### What you should do
Please set out each line below exactly as it stands, without the images.
++++
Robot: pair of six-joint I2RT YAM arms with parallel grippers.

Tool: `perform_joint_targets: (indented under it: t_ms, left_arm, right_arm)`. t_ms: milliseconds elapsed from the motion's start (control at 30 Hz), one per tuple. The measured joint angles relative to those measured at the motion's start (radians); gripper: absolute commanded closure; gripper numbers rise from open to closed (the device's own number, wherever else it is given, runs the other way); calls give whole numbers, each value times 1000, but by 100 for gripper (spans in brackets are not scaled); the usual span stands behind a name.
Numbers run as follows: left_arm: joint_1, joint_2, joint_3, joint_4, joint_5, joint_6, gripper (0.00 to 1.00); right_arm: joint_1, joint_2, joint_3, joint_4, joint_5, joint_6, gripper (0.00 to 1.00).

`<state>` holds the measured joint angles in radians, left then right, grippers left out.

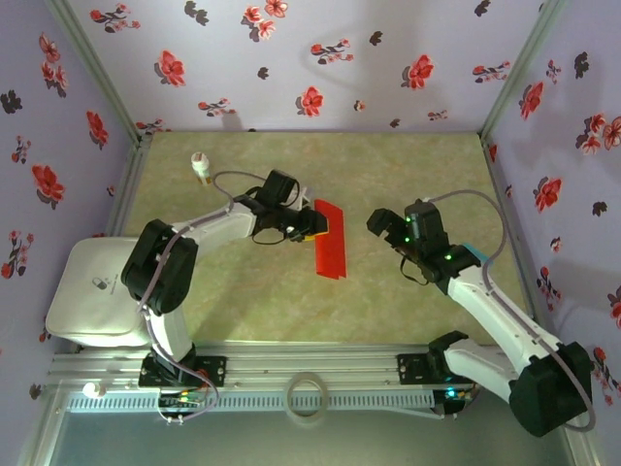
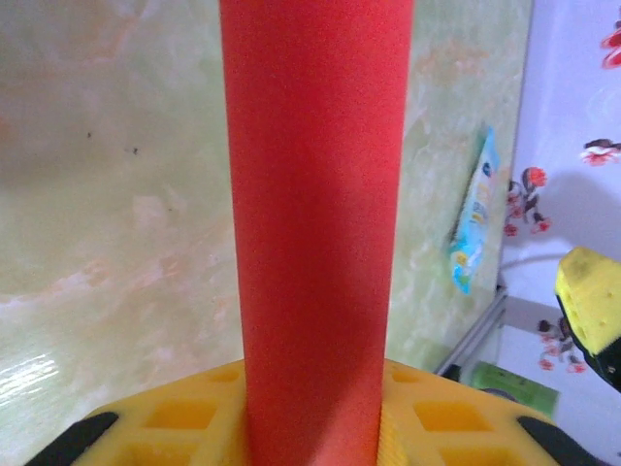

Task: Fold a paper plane with a square sheet of paper (pick it up from the middle)
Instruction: First fold the square sheet of paper in half at the center of the table.

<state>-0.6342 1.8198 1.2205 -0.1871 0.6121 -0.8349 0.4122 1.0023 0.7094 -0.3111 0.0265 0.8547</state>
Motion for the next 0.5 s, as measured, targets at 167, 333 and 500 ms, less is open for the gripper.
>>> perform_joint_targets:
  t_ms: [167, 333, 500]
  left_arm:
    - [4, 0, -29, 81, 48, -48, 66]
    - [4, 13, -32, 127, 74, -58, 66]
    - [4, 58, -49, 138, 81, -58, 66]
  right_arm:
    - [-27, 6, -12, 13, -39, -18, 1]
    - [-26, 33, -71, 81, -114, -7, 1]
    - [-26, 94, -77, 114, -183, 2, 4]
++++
### Written reply
Robot: pair of six-joint I2RT YAM arms with parallel grippers.

Tool: `perform_joint_targets: (indented under it: t_ms, left_arm, right_arm)`. t_ms: milliseconds elapsed from the motion's start (control at 30 Hz), one per tuple. The measured joint angles relative to those measured at the motion's start (radians); gripper: absolute commanded closure; gripper numbers rise from open to closed (the device's own number, wherever else it is given, runs the other way); calls give whole numbers, each value times 1000, but by 100 for gripper (spans in brackets are not scaled); the usual span stands behind a name.
Numbers run as follows: left_arm: joint_1, joint_2, joint_3, joint_4, joint_5, joint_6, gripper (0.00 to 1.00); right_arm: joint_1, joint_2, joint_3, joint_4, joint_5, joint_6, gripper (0.00 to 1.00).

`<state>` holds the measured joint angles in radians, left then right, grippers left out.


Task: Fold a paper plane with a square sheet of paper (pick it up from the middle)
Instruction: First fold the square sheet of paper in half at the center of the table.

<state>-0.6342 1.8198 1.2205 -0.1871 0.6121 -0.8349 0.4122 1.0023 0.7094 -0.3111 0.0265 0.8547</state>
Motion for the next 0.5 s, as measured, targets at 167, 333 and 500 ms, less is open for the gripper.
>>> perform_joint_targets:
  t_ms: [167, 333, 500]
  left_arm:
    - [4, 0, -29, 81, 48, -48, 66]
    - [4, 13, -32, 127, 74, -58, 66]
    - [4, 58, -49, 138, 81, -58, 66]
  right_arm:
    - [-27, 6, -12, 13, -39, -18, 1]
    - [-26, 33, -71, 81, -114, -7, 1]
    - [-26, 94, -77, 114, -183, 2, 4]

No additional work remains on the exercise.